Abdallah Boinou, chef du groupe parlementaire du PJD, a estimé que ce boycott était un chantage exercé par l’opposition, à un moment où la Chambre met les dernières touches pour sortir son nouveau règlement intérieur. Abdelilah Benkirane semblait mal à l’aise devant un hémicycle quasi désert. Il est conscient que ce boycott est un camouflet politique pour lui et pour sa majorité. Surtout après la décision de l’Istiqlal de quitter le gouvernement. D’ailleurs, la séance a été expéditive: moins d’une heure, et sans clashs habituels ni sorties de route. Si dans la première partie il s’est contenté de lire, avec une rapidité exemplaire, un texte préparé, dans la suivante il a cherché à improviser. Sur un ton paternaliste, il a rappelé, en parlant des coupes budgétaires, qu’il s’agissait de «dispositions tristes, mais dans l’intérêt du peuple». Pour lui, quel qu’en soit le prix, les réformes de la compensation, des retraites, de la fiscalité et de la justice seront faites. Benkirane  a comparé la gestion de l’Etat à «un chef de famille qui construit une maison: retarder la construction ne signifie pas la bloquer. Ce qui n’aura pas été fait cette année, le sera l’année suivante», a-t-il martelé devant un hémicycle acquis à sa cause.  Ou encore l’expression adressée «aux pauvres des villes et des campagnes: notre cœur est avec vous». Dans le domaine de la santé, le chef du gouvernement compte voir avec son ministre de tutelle comment faire pour que des médecins aillent au moins deux fois par semaine dans le monde rural.

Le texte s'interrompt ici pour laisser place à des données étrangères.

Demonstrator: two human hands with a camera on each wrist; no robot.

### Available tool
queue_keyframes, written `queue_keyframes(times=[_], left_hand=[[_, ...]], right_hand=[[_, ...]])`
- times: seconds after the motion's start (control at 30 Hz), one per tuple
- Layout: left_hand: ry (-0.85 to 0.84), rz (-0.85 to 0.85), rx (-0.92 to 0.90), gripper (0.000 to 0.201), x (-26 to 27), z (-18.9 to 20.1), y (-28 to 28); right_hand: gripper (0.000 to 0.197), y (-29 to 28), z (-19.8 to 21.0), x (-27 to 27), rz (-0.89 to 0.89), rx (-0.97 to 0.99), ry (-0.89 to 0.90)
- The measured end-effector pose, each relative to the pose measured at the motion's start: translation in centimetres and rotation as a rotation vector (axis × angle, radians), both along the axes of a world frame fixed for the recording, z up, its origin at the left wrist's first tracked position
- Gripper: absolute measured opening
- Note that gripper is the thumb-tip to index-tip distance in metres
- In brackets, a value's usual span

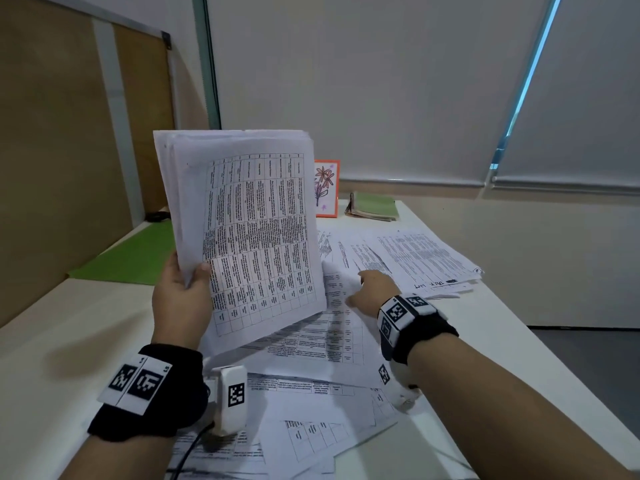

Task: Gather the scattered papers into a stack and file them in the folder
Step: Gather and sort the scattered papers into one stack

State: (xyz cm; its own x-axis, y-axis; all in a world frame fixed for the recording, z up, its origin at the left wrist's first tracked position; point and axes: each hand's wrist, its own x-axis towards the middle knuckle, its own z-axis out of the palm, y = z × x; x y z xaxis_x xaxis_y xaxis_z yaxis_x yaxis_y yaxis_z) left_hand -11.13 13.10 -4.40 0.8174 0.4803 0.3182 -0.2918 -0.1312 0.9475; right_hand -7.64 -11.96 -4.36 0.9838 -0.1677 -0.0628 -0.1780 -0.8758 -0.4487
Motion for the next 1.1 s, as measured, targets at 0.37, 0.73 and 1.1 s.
queue_keyframes(times=[0.37,0.73,1.1], left_hand=[[-0.005,0.039,0.019,0.029,-0.6,0.6,-1.0],[0.109,0.071,0.091,0.028,0.6,-0.4,-2.4],[0.181,-0.204,-0.139,0.033,1.0,-0.2,-3.3]], right_hand=[[0.039,-8.2,0.8,-1.5,-0.399,0.466,-0.398],[0.046,-11.3,3.3,-2.8,-0.495,1.077,-0.916],[0.042,-9.7,4.7,-2.7,-0.382,1.209,-0.840]])
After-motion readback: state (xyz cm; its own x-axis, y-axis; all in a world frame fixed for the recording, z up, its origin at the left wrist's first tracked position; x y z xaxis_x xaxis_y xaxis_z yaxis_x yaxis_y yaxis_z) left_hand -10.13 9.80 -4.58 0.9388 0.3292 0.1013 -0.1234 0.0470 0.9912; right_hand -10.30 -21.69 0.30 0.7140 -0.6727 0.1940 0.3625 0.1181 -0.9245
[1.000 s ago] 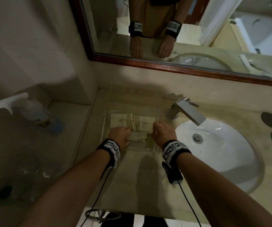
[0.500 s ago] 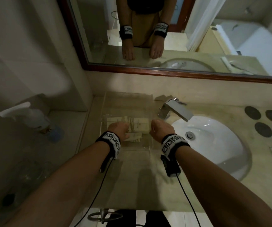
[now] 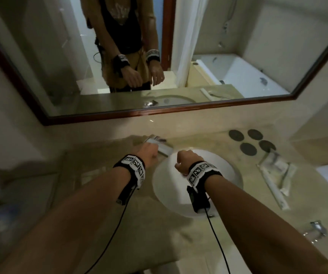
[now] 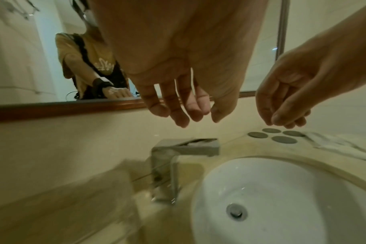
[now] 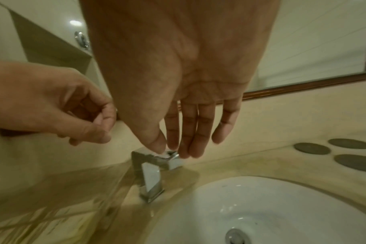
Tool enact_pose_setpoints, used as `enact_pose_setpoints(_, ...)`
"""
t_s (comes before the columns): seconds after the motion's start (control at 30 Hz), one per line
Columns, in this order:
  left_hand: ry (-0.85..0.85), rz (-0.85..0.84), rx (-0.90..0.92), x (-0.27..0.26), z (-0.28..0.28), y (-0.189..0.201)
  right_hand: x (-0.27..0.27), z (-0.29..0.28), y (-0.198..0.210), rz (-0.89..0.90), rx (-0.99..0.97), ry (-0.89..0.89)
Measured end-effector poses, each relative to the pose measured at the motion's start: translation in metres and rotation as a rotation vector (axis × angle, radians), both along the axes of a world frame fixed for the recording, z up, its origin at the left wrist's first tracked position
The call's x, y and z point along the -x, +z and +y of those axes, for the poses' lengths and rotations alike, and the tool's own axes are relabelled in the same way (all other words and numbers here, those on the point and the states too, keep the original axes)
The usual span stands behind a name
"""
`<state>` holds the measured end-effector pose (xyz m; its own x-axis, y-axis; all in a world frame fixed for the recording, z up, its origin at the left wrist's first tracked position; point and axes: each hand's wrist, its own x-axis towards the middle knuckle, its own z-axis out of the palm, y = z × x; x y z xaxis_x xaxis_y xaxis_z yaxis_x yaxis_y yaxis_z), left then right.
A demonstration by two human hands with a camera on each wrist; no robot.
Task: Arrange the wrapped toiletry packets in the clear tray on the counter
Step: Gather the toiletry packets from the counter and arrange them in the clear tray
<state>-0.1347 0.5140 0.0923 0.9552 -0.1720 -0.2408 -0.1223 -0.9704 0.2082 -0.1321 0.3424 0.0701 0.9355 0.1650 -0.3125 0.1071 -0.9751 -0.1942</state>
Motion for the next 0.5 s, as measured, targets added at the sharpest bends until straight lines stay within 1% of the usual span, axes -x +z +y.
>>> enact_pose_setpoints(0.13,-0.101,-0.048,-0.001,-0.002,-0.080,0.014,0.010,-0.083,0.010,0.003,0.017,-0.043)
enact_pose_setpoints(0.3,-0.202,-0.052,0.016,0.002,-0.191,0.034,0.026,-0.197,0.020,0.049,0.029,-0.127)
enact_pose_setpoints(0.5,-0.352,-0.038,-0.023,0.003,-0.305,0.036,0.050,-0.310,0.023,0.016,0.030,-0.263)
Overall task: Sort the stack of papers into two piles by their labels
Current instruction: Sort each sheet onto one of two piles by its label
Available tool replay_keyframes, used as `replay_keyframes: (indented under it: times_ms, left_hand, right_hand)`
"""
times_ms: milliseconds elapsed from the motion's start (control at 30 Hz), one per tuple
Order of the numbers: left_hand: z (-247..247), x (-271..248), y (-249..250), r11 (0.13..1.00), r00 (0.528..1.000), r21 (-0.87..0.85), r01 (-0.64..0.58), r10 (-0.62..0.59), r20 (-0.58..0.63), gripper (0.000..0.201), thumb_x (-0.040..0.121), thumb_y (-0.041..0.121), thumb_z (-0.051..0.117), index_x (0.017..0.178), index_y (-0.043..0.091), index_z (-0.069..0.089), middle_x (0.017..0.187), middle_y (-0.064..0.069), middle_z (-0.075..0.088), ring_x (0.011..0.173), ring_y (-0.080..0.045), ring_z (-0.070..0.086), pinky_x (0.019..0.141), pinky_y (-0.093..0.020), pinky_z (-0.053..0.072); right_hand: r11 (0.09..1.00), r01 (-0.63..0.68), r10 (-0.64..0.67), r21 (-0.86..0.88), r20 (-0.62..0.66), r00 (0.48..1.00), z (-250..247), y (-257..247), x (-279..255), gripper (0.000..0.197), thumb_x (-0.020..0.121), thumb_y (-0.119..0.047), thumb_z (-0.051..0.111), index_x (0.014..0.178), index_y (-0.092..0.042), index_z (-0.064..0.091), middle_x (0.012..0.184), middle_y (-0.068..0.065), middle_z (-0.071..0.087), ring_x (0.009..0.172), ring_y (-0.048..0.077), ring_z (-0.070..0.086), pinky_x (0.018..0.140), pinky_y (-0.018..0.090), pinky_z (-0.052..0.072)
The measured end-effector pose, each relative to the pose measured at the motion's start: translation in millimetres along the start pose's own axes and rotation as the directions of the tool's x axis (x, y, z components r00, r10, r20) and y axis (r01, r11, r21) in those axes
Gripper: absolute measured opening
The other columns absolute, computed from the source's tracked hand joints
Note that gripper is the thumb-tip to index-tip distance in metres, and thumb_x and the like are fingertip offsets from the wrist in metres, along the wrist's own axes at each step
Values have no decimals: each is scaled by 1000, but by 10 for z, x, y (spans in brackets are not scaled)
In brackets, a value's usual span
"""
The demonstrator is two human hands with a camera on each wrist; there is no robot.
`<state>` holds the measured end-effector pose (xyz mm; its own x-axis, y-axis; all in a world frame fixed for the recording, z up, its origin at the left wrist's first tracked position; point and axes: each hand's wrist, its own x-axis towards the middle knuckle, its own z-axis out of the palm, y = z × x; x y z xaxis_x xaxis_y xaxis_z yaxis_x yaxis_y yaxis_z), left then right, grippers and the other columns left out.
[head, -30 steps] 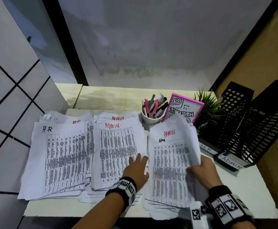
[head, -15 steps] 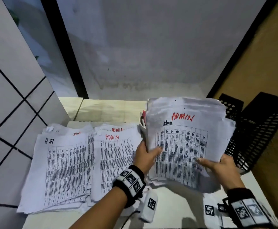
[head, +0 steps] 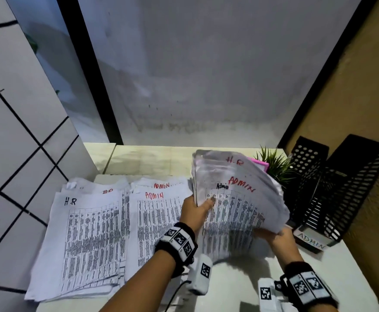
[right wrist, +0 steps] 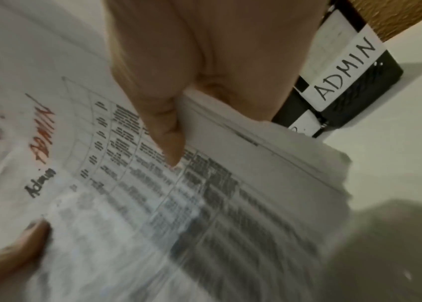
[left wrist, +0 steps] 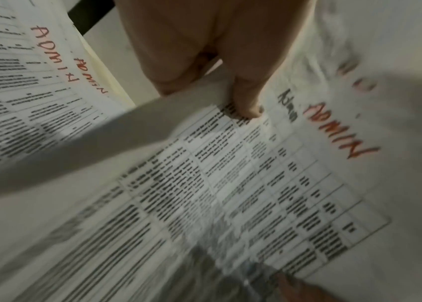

Dans cette affaire, le président de la Chambre des représentants ne sortira pas indemne. C’est Karim Ghellab qui menait les discussions avec les présidents des groupes parlementaires et le chef du gouvernement pour rapprocher les points de vue. Visiblement, il n’est pas arrivé à une solution de compromis. Reste que dans cette opération, l’Istiqlal n’a pas cherché des noises à Abdelilah Benkirane. La crise entre les deux partis, née de la décision de sortir du gouvernement, n’a pas joué. Le parti de Hamid Chabat est resté dans les rangs, même si le député ayant intervenu en son nom a critiqué les coupes budgétaires de 15 milliards de DH. D’ailleurs le sujet choisi pour la séance mensuelle a porté sur l’impact de ces coupes sur le monde rural. Pour le chef du gouvernement, cet impact est limité puisque la décision de réduire le budget d’investissement ne concerne pas les collectivités locales et les établissements publics. Il reconnaît toutefois que le budget consacré à la santé dans les campagnes sera amputé de 10%, sur 648 millions de DH consacrés à ce chapitre en 2013. Le secteur de l’Equipement et du Transport verra son budget coupé de 7,6% sur 1,7 milliard de DH prévus. Reste qu’il faudra trouver un terrain d’entente pour que majorité et opposition puissent s’exprimer. C’est une règle basique de la démocratie.